- **Prompt**: Give back the whole listing exactly, line by line.

- **Supplied data**:
################

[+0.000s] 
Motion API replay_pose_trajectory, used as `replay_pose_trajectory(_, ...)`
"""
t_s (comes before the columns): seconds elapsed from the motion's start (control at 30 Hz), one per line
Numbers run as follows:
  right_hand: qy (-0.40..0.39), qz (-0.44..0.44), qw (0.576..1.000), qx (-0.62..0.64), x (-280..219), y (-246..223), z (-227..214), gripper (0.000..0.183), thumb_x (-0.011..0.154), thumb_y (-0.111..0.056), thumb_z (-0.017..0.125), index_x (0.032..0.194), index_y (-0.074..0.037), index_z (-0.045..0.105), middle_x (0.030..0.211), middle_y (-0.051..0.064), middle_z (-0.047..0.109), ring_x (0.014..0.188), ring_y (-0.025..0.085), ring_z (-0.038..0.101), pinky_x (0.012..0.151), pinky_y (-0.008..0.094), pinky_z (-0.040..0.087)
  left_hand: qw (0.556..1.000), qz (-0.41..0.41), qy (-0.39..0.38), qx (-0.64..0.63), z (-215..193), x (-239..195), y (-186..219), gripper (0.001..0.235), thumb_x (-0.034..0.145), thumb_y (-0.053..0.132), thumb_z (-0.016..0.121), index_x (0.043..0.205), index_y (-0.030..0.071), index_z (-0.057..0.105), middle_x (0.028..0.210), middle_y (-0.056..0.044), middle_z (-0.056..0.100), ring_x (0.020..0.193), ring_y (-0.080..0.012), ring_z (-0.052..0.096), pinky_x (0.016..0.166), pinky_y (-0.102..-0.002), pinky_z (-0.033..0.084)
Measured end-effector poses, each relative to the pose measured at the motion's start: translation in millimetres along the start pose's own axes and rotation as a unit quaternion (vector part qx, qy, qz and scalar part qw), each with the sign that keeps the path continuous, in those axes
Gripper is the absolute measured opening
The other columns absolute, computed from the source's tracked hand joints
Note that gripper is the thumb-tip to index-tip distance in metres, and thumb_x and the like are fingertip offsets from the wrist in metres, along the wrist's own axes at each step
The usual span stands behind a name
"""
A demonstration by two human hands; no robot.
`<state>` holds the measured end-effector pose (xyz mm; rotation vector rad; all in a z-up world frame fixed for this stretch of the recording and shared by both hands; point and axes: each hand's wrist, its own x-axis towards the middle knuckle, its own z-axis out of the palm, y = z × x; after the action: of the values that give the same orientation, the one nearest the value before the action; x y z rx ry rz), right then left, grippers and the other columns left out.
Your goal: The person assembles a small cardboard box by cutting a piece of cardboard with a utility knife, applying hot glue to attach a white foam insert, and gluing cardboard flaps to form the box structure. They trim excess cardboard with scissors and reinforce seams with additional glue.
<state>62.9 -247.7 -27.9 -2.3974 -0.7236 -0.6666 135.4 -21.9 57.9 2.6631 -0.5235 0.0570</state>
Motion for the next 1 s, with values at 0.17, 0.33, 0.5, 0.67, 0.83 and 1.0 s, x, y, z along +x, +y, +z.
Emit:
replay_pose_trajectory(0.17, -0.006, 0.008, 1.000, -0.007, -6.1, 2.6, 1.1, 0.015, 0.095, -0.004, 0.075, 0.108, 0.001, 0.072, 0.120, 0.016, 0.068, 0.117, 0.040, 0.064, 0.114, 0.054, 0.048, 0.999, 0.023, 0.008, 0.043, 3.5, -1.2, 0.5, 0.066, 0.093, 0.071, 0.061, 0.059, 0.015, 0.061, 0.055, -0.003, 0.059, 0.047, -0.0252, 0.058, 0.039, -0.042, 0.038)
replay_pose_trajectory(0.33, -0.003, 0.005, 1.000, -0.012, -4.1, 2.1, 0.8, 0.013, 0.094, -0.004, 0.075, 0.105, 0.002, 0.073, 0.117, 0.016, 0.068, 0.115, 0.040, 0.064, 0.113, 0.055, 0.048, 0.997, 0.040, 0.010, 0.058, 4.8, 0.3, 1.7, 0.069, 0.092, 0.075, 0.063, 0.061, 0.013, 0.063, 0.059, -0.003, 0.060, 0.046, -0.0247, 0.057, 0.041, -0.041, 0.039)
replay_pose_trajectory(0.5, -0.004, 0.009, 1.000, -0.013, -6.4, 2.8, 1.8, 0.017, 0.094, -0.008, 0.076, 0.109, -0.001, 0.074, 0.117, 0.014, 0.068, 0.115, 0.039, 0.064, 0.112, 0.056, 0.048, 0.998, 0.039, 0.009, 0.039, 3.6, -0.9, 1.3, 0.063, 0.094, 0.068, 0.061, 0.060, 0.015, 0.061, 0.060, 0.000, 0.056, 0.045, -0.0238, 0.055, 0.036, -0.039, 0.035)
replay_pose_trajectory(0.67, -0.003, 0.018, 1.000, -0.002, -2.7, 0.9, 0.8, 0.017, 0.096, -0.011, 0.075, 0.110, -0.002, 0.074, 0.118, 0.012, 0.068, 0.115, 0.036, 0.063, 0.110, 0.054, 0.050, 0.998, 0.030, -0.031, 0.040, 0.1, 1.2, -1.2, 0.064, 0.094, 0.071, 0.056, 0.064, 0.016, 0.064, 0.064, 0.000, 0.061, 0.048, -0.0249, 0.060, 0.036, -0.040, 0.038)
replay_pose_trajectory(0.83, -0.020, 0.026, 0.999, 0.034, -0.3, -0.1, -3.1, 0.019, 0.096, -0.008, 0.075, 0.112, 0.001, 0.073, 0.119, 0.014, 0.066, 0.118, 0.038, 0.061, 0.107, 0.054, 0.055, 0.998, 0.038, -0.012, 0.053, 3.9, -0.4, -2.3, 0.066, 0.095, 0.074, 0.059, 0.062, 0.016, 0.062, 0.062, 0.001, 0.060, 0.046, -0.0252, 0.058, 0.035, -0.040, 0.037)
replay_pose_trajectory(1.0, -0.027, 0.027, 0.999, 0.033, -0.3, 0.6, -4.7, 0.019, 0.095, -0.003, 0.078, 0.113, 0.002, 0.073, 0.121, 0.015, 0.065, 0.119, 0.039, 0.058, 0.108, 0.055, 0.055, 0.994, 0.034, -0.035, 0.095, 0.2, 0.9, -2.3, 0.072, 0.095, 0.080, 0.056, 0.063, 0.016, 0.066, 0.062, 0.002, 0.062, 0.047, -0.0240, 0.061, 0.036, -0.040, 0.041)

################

- **Completed exercise**:
[+0.000s] 
Motion API replay_pose_trajectory, used as `replay_pose_trajectory(_, ...)`
"""
t_s (comes before the columns): seconds elapsed from the motion's start (control at 30 Hz), one per line
Numbers run as follows:
  right_hand: qy (-0.40..0.39), qz (-0.44..0.44), qw (0.576..1.000), qx (-0.62..0.64), x (-280..219), y (-246..223), z (-227..214), gripper (0.000..0.183), thumb_x (-0.011..0.154), thumb_y (-0.111..0.056), thumb_z (-0.017..0.125), index_x (0.032..0.194), index_y (-0.074..0.037), index_z (-0.045..0.105), middle_x (0.030..0.211), middle_y (-0.051..0.064), middle_z (-0.047..0.109), ring_x (0.014..0.188), ring_y (-0.025..0.085), ring_z (-0.038..0.101), pinky_x (0.012..0.151), pinky_y (-0.008..0.094), pinky_z (-0.040..0.087)
  left_hand: qw (0.556..1.000), qz (-0.41..0.41), qy (-0.39..0.38), qx (-0.64..0.63), z (-215..193), x (-239..195), y (-186..219), gripper (0.001..0.235), thumb_x (-0.034..0.145), thumb_y (-0.053..0.132), thumb_z (-0.016..0.121), index_x (0.043..0.205), index_y (-0.030..0.071), index_z (-0.057..0.105), middle_x (0.028..0.210), middle_y (-0.056..0.044), middle_z (-0.056..0.100), ring_x (0.020..0.193), ring_y (-0.080..0.012), ring_z (-0.052..0.096), pinky_x (0.016..0.166), pinky_y (-0.102..-0.002), pinky_z (-0.033..0.084)
Measured end-effector poses, each relative to the pose measured at the motion's start: translation in millimetres along the start pose's own axes and rotation as a unit quaternion (vector part qx, qy, qz and scalar part qw), each with the sign that keeps the path continuous, in those axes
Gripper is the absolute measured opening
The other columns absolute, computed from the source's tracked hand joints
Note that gripper is the thumb-tip to index-tip distance in metres, and thumb_x and the like are fingertip offsets from the wrist in metres, along the wrist's own axes at each step
The usual span stands behind a name
"""
A demonstration by two human hands; no robot.
`<state>` holds the measured end-effector pose (xyz mm; rotation vector rad; all in a z-up world frame fixed for this stretch of the recording and shared by both hands; point and axes: each hand's wrist, its own x-axis towards the middle knuckle, its own z-axis out of the palm, y = z × x; after the action: of the values that give the same orientation, the one nearest the value before the action; x y z rx ry rz), right then left, grippers and the other columns left out.
Your goal: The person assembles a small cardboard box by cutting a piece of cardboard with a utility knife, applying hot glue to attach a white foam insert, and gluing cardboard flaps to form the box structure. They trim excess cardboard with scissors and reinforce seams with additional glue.
<state>62.9 -247.7 -27.9 -2.3974 -0.7236 -0.6666 135.4 -21.9 57.9 2.6631 -0.5235 0.0570</state>
Motion for the next 1 s, with values at 0.17, 0.33, 0.5, 0.67, 0.83 and 1.0 s, x, y, z along +x, +y, +z.
Emit:
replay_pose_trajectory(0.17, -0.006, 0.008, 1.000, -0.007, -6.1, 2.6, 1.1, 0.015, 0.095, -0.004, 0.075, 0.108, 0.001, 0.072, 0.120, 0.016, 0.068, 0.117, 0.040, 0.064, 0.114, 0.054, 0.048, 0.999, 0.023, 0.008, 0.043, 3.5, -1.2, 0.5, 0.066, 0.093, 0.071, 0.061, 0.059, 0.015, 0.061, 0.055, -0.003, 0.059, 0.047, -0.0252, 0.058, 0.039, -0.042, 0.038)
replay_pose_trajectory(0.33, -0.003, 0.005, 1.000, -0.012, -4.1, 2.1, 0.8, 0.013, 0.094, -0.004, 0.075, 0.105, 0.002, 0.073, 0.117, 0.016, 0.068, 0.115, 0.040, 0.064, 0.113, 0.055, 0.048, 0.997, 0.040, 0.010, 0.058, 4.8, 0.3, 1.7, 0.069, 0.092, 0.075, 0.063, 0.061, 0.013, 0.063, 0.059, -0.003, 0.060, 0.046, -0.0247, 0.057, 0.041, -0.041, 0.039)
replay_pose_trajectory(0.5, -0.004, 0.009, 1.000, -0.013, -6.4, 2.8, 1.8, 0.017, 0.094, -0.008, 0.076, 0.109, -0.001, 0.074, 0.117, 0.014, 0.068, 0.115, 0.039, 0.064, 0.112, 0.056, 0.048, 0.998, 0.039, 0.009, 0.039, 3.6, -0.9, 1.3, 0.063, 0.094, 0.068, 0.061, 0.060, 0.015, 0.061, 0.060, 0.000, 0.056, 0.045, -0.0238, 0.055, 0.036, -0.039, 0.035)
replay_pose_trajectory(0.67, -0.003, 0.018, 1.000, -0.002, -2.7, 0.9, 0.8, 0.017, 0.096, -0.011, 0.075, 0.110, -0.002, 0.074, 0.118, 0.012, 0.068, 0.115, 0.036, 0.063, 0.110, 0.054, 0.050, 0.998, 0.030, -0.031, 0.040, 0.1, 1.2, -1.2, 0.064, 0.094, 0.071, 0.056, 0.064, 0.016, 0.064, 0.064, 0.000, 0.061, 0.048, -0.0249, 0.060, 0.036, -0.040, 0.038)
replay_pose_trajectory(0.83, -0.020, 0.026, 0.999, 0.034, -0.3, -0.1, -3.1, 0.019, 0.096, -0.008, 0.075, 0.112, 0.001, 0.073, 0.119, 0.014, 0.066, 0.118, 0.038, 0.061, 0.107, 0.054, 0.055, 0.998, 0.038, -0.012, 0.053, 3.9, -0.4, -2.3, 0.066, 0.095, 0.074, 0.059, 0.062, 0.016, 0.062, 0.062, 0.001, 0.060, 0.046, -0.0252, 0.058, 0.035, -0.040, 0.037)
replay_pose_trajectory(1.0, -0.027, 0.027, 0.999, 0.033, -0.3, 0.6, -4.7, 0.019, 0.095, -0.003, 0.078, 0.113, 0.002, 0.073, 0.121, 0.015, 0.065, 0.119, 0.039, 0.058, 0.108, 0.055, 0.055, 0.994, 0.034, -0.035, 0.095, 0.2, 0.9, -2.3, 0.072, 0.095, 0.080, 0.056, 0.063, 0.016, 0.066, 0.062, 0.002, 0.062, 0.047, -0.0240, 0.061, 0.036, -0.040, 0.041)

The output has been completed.